• [Aim of the exercise]: Please return the listing below from the line with "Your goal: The" through its last line, exactly, and include nothing else.
* * * * * * * * *
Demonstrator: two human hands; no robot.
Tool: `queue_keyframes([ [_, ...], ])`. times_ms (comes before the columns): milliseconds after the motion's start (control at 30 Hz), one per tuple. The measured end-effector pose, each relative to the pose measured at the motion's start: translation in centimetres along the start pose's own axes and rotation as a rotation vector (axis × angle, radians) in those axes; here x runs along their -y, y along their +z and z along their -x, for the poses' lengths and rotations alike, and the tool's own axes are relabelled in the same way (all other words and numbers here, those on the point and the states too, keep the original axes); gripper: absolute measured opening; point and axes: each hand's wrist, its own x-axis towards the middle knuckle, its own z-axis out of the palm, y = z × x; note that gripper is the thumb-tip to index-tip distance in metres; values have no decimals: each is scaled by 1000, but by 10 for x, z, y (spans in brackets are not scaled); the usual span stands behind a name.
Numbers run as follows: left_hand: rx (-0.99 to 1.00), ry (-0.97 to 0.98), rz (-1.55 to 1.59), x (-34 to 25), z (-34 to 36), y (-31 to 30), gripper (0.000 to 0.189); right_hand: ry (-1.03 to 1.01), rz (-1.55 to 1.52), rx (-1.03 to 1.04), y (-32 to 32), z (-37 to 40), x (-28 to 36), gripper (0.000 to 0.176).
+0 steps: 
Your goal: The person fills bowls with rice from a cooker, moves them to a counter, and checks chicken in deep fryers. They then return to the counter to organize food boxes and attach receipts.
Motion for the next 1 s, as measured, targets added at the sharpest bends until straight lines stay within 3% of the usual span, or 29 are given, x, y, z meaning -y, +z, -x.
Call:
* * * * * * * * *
• [Reply]:
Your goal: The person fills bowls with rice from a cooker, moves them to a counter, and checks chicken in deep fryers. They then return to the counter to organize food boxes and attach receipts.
Motion for the next 1 s, as measured, targets added at the sharpest bends until straight lines stay within 3% of the usual span, or 29 are given, x, y, z meaning -y, +z, -x.
Call:

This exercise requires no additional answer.